What if our precious grandbabies had been born into a world where their beloved Popster didn’t exist? There would have been no snuggles, no “whippins’,” no hammering nails into wood, no collecting tree bark from the sycamores, no memories to pass on to their own children. The thought of that “what if” loss makes me unimaginably sad.

From whom would the neighbor’s children learn to hang pictures and measure wood? Who would friend Joanne have called when she spotted a snake in her laundry room?

What other endlessly patient and extremely kind man would my elderly mother call when she needed a ride, a helping hand, or just reassurance and a sympathetic ear?

What if there would be no Laverne the Ferne, no joyful daily walks along the Schuylkill River and Perkiomen Creek and the soft, misty hills of Valley Forge soaking in God’s incredible creation; no First Wednesdays with Joanne and friends, no Monday morning breakfasts with Cherri. No third Wednesday Diva Days. No Bible studies at my home.

What if I had to be someone different? Everything I am—author, speaker, Bible teacher—are all rooted in and spiraled outward from that one life event. A mere six months out of sixty-three years, yet those six months set the course of the rest of my life.
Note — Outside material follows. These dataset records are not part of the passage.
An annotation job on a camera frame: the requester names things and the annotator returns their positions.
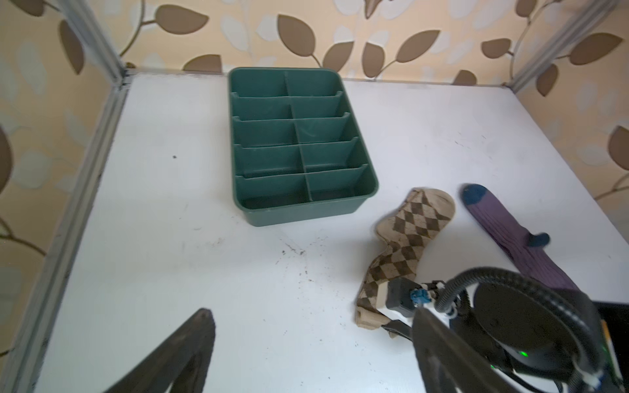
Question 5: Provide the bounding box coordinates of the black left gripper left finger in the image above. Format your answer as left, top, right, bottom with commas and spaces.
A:
108, 309, 216, 392

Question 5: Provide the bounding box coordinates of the brown argyle sock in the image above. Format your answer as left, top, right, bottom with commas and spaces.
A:
355, 188, 455, 330

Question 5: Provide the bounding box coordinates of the purple sock orange cuff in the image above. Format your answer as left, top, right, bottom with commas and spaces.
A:
460, 183, 578, 291

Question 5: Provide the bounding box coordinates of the green divided organizer tray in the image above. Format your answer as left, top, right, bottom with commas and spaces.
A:
228, 67, 378, 227

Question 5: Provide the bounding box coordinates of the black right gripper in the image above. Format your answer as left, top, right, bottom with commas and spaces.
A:
450, 289, 518, 378

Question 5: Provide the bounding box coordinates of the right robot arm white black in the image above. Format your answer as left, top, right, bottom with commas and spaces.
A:
433, 267, 628, 392

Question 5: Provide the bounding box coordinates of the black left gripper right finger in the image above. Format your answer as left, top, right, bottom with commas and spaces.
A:
412, 308, 516, 392

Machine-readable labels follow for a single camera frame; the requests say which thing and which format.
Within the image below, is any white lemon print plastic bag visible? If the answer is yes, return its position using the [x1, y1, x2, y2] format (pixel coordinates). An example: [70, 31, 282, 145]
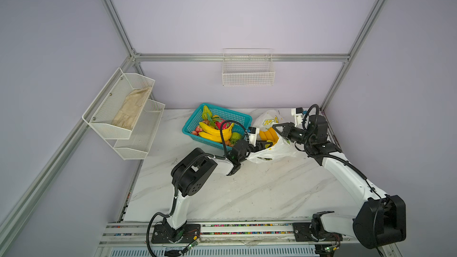
[247, 109, 299, 164]

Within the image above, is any yellow fake banana bunch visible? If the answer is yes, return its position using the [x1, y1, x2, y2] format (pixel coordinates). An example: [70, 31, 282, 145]
[199, 122, 233, 143]

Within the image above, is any pink fake dragon fruit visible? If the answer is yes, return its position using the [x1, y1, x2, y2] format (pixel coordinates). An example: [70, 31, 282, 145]
[215, 119, 232, 130]

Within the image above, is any red fake strawberry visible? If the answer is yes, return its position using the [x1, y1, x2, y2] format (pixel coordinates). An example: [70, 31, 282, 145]
[192, 126, 203, 136]

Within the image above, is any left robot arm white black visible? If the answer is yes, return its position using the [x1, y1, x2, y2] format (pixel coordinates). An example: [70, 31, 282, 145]
[161, 127, 274, 243]

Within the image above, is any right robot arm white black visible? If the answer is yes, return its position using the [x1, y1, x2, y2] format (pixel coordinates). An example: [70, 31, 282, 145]
[272, 104, 407, 249]

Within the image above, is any green fake leafy fruit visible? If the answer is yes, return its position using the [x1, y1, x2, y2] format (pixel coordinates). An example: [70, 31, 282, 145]
[202, 105, 219, 127]

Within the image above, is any teal plastic basket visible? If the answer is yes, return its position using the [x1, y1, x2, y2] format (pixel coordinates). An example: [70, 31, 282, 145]
[182, 104, 252, 151]

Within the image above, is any lower white mesh shelf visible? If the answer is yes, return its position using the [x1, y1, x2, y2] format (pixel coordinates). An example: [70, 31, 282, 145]
[113, 99, 165, 160]

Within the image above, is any white mesh shelf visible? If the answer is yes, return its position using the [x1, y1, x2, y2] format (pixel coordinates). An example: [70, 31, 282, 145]
[113, 99, 165, 160]
[82, 69, 155, 140]

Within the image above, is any beige cloth in shelf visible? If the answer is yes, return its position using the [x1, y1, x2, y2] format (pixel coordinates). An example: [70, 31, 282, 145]
[111, 87, 152, 130]

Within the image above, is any upper white mesh shelf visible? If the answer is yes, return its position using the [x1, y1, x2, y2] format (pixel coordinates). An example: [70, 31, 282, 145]
[82, 69, 155, 140]

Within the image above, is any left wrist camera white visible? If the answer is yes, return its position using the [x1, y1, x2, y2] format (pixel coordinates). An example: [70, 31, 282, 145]
[248, 132, 258, 146]

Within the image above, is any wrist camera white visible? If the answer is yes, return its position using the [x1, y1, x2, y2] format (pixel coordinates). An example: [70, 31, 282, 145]
[292, 108, 307, 127]
[248, 132, 258, 146]

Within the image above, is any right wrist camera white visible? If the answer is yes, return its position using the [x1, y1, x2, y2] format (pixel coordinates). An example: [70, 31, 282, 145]
[292, 108, 307, 127]

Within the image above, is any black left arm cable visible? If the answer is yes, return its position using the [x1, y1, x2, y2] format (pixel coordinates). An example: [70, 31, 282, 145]
[146, 119, 248, 257]

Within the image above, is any white wire wall basket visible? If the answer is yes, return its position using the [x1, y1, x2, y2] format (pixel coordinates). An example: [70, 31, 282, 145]
[222, 48, 276, 87]

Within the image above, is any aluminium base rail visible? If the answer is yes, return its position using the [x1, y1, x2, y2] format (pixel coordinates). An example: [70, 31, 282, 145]
[93, 219, 402, 257]

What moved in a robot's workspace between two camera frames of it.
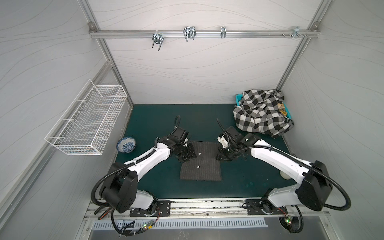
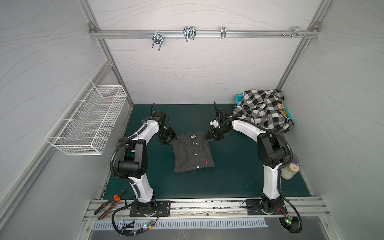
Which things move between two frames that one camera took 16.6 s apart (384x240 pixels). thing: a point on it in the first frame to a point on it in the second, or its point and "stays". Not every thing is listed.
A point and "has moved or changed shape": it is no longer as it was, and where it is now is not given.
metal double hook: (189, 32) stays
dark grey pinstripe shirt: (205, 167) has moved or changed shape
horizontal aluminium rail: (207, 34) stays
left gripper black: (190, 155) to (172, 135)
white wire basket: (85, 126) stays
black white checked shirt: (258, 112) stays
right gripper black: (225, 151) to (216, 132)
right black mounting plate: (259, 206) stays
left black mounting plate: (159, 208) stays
Before those momentous six months, my life pretty much followed the course of the choices I had made. But now I know that I know that I know that my life was always set on a collision course with those six months and that hospital room. Always headed for the story that would change all my “everythings and everybodies.”

It was always God’s plan.

Thank You, Father, for twelve years that were never promised. Thank You, Father, for Your unending mercy and Your overwhelming love. Thank You for our life together today, just as it is. Just as You always meant it to be.

                                                            Blessings,

                                                            Lori

Question: What event, circumstance, or moment has set you on a new path in life?